Hay películas que parecen diseñadas para hipnotizar. Drive es una de ellas. Desde el primer minuto, su ritmo pausado y su estética calculada te atrapan en una especie de trance, como si el tiempo se diluyera entre luces de neón y silencios llenos de tensión. Es cine de género con pretensiones artísticas, sí, pero también un ejercicio de estilo que, a ratos, se siente más preocupado por lucir bien que por emocionar de verdad.
Ryan Gosling encarna a un hombre sin nombre, mitad héroe y mitad espectro, que vive entre el volante y la violencia. Apenas habla, pero su presencia lo dice todo: la calma antes de la tormenta. Su química con Carey Mulligan es delicada, casi muda, y funciona precisamente porque se sostiene en gestos mínimos. Lo cierto es que cuesta no dejarse llevar por esa atmósfera melancólica que Winding Refn construye con precisión quirúrgica.
Visualmente, es un festín. La iluminación, los encuadres, la música —ese synthwave que convirtió la banda sonora en culto—, todo encaja con una elegancia poco habitual en el cine de acción. Pero tanta belleza tiene su precio: a veces la forma eclipsa al fondo, y uno termina más impresionado que conmovido. Hay momentos en los que parece más un videoclip perfecto que una historia con alma.

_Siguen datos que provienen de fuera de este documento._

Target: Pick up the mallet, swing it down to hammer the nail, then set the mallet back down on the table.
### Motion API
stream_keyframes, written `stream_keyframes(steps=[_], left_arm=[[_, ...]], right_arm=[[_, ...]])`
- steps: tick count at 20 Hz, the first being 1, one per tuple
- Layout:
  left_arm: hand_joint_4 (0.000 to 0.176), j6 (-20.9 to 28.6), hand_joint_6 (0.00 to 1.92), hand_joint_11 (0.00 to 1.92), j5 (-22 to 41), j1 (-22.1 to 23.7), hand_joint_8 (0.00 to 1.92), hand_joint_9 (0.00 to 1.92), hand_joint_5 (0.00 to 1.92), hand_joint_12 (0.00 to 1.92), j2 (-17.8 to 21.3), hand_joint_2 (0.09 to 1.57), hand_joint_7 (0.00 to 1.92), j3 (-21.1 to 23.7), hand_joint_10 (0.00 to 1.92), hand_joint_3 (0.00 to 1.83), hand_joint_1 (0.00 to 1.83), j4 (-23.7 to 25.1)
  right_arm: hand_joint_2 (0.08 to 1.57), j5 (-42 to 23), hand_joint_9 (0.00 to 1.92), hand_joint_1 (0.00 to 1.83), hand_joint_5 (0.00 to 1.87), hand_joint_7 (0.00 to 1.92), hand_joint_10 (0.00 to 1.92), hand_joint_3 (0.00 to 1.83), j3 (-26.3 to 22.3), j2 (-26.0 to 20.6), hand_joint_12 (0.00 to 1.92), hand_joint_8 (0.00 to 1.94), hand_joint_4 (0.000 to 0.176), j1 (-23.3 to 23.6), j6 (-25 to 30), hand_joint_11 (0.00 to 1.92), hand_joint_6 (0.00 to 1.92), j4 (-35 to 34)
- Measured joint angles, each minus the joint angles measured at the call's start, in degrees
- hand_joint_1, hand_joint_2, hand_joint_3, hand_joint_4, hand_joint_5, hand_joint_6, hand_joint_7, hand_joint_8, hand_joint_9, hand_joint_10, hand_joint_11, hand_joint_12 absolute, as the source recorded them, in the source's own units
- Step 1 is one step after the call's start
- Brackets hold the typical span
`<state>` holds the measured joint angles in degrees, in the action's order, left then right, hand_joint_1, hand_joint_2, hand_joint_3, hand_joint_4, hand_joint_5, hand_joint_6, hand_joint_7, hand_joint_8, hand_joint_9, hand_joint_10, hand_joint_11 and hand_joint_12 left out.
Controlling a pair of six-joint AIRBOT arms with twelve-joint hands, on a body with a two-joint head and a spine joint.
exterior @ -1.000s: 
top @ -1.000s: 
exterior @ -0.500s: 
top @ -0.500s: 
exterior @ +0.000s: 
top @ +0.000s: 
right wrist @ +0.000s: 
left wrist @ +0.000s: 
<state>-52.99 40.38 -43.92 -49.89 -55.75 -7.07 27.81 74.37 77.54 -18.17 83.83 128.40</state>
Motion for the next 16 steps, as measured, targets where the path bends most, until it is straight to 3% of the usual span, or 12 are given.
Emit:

No obstante, sería injusto negar su magnetismo. Drive consigue un equilibrio raro entre romanticismo y brutalidad, entre calma y estallido. Cuando llega la violencia, lo hace con una fuerza que corta el aire. Es tan directa que incomoda, y quizás por eso funciona. Refn sabe que el impacto no necesita litros de sangre, sino saber cuándo y cómo mostrarla.
En definitiva, es una película fascinante, pero no perfecta. Su envoltorio es deslumbrante, su ritmo hipnótico y su protagonista inolvidable. Sin embargo, bajo esa superficie tan pulida, hay un corazón que late con frialdad. Drive deslumbra, sí, pero también mantiene cierta distancia, como un coche que pasa rugiendo por la noche: imposible no mirar, pero difícil sentir que te lleva dentro.